Identification of preferentially expressed genes

The preferentially expressed genes in different stages or samples were defined using the SS scoring algorithm [54, 55], which compares the expression of a gene in a specific stage or sample with its maximum expression level in all other stages or samples. The expression value of a gene i in 10 samples is denoted as EVi = (Ei1, Ei2, Ei3, Ei4…, Ei9, Ei10), so the SS score of gene i in sample or stage j was calculated as: SS(i,j) = 1 - (max Eis/Eij), where 1 ≤ s ≤ 10, s ≠ j. The higher the SS score of a gene at a particular stage, the higher the possibility of preferential expression of the gene at this stage. In this study, a gene with an SS score greater than 0.3 was defined as preferentially expressed in that sample or stage.

Analysis of differential gene expression

The DESeq2 [30] and edgeR [31] with default parameters in R were used to calculate differential expression of genes. The differential expressed genes (DEGs) were designated as those with FDR adjusted p < 0.05 and |log2 fold change| > 1.

GO term and KEGG pathway enrichment analysis

Subsequently, analysis of the potential functions of differentially expressed genes was performed in two ways. Gene ontology enrichment analysis was performed using TBtools [56]. The p-value was calculated for each enriched GO term, and terms with p-value ≤0.05 were considered meaningfully enriched. KEGG pathway enrichment analysis was performed using the R2HTML package in R. Similarly, p-value ≤0.05 was also the criterion for meaningful pathway enrichment. The bubble charts for GO term and KEGG pathway enrichment were drawn using ggplot2 in the R package.

Gene co-expression construction

Mutual rank (MR) analysis [57] was used to identify significant co-expression relationships between DEGs in papaya pistils. Pearson Correlation Coefficients (PCC) were determined for all DEGs from papaya pistils in this study using R. The stringent criterion for designating positively or negatively correlated gene expression was set at ≥|0.95|. The MR was calculated from the PCC rank, and geometric means were taken between the PCC rank of gene A to gene B and that of gene B to gene A. MR value ranged from 0 to 1, with 1 representing the most significant interaction. All MR values of > = 0.95 for interactions were included in construction of a co-expression network.

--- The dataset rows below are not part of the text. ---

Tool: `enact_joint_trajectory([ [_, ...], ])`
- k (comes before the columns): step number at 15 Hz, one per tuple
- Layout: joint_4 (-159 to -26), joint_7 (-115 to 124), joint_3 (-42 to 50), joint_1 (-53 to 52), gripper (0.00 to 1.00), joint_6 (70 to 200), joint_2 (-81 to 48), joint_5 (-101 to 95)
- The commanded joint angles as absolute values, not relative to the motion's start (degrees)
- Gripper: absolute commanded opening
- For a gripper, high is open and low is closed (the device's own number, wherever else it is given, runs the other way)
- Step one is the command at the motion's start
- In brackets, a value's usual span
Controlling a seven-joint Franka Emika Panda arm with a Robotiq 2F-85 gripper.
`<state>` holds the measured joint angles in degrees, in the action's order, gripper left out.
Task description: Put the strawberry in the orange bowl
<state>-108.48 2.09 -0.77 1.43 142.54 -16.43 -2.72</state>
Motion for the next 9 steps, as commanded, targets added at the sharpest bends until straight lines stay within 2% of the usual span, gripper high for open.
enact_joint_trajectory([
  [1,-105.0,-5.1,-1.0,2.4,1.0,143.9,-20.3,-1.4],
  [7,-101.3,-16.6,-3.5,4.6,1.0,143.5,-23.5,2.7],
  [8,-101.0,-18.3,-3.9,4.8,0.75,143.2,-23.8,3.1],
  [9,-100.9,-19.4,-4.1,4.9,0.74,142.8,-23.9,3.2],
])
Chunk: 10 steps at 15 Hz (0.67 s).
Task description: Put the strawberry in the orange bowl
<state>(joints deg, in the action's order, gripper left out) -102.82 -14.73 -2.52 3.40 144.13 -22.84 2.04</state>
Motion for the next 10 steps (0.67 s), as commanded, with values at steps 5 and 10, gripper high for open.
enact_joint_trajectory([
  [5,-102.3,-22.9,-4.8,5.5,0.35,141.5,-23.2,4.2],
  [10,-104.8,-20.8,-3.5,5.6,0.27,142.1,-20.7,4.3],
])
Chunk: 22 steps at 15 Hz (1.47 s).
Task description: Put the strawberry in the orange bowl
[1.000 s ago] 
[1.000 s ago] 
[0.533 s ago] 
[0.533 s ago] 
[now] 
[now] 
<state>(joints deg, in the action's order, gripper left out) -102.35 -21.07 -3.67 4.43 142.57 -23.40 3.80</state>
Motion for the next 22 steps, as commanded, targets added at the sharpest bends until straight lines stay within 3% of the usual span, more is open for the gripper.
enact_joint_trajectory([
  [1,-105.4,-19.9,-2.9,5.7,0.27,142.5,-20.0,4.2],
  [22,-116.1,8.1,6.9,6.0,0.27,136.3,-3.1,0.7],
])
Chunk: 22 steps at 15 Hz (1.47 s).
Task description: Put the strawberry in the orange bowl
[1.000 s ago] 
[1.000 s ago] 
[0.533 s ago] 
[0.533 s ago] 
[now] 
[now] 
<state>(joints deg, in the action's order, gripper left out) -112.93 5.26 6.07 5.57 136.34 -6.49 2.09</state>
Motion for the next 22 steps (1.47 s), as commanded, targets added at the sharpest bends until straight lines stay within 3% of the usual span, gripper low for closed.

PlantPAN [58] was used to identify genes encoding transcription factors in the whole papaya genome and detected a total of 1475 genes encoding putative transcription factors for downstream analysis. In this study, the promoter sequences were defined as the 2 Kb upstream of the predicted Transcription Start Site (TSS) for every gene in the papaya genome were retrieved from papaya reference genome [49]. The database of known transcription factor binding sites at JASPAR Plantae [59] (http://jaspar.genereg.net/) and the PlantTFDB motif database [60] (http://planttfdb.gao-lab.org/) were used to predict the cis-regulatory elements (CREs) in target gene promoter regions. Promoter sequences of DEGs were analyzed for statistical overrepresentation of CREs for particular TF families using a MEME suite tool called AME [61]. The significance of motif enrichment was tested using Fisher’s exact test with a Bonferroni correction for multiple comparisons. A p-value < 0.001 for a candidate motif was considered a meaningful enrichment, so that CRE would then be considered included in construction of the gene regulatory network. The final networks contained highly significant interactions (MR > = 0.95) between pairs of differentially expressed genes with predicted binding interactions between TF and target genes (DEGs). The resulting network was visualized using Cytoscape version 3.6.1 [62].

RT-qPCR analysis

We used RT-qPCR to validata false positives of RNA-Seq analysis. The primers were designed based on gene model sequences (Additional file 17). The 1 μg RNA as a template for reverse transcription using PrimeScript First Strand cDNA Synthesis Kit (TaKaRa). Then the synthesized first-strand cDNA was diluted 10-fold, and 1 μl of the diluted cDNA was used for real-time quantitative PCR (qPCR reaction). The papaya TATA binding protein 2 (TBP2) genes were included as internal reference genes for normalization [63]. Each RT-qPCR analysis was performed in triplicate. The 2Ct method was used to calculate the relative expression [64].

Method declaration

All analysis methods are implemented in accordance with relevant guidelines and regulations in this manuscript.

Availability of data and materials

The pistil RNA-seq raw data was uploaded to NCBI BioProject, under the accession number: PRJNA687615 (https://www.ncbi.nlm.nih.gov/bioproject/PRJNA687615).

References

  1. 1.

    Tao J, Liang W, An G, Zhang D. OsMADS6 controls flower development by activating rice FACTOR OF DNA METHYLATION LIKE1. Plant Physiol. 2018;177(2):713–27.

    CAS  PubMed  PubMed Central  Google Scholar 

  2. 2.

    Prunet N, Jack TP. Flower development in Arabidopsis: there is more to it than learning your ABCs. Flower Dev. 2014:3–33.

  3. 3.

    Coen ES, Meyerowitz EM. The war of the whorls: genetic interactions controlling flower development. Nature. 1991;353(6339):31–7.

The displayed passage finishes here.